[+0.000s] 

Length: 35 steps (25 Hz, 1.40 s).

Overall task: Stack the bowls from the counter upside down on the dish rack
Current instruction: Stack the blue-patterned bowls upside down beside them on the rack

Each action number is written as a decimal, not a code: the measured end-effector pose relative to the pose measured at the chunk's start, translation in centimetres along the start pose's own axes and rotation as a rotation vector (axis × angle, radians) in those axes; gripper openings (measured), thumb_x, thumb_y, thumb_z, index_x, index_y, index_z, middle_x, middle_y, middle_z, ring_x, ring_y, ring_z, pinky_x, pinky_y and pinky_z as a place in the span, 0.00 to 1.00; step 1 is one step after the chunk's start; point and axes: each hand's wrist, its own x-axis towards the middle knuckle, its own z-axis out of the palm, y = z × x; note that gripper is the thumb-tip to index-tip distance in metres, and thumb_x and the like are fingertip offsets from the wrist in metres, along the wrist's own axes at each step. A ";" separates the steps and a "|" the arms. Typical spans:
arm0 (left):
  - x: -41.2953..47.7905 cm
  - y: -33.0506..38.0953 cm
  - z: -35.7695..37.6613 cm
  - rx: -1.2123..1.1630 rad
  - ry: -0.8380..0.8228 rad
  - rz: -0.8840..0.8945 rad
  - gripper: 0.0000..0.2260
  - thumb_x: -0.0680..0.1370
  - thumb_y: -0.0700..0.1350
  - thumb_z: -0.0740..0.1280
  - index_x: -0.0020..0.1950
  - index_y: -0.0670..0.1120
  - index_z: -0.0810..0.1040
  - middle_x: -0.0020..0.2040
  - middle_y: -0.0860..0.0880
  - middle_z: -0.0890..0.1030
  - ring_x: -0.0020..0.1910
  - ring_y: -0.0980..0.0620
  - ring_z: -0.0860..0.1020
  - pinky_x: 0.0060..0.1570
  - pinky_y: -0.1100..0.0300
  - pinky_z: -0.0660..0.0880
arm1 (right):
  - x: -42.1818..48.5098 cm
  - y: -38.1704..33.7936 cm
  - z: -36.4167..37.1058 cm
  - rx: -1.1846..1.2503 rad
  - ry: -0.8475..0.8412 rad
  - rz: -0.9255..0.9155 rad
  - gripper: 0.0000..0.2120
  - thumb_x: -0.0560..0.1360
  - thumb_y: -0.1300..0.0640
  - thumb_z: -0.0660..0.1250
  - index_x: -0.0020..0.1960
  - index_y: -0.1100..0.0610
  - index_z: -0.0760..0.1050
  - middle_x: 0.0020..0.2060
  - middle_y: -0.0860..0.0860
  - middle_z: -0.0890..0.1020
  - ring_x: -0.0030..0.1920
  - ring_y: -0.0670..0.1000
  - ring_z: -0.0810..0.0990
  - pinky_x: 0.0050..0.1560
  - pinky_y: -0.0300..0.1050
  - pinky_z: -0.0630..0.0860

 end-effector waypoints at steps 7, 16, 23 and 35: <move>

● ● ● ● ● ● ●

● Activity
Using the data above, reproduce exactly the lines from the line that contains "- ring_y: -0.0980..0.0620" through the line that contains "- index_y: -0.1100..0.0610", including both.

● Output of the exercise
  - ring_y: -0.0980..0.0620
  - ring_z: -0.0860..0.1020
  - pinky_x: 0.0060..0.1570
  - pinky_y: -0.1100..0.0300
  - pinky_z: -0.0660..0.0880
arm1 (right):
  - x: -42.1818..48.5098 cm
  - y: -38.1704..33.7936 cm
  - z: -36.4167..37.1058 cm
  - rx: -1.1846..1.2503 rad
  - ry: -0.8475..0.8412 rad
  - rz: -0.9255..0.9155 rad
  - gripper: 0.0000..0.2120
  - thumb_x: -0.0560..0.1360
  - thumb_y: -0.1300..0.0640
  - thumb_z: -0.0660..0.1250
  - index_x: -0.0020..0.1960
  - index_y: -0.1100..0.0610

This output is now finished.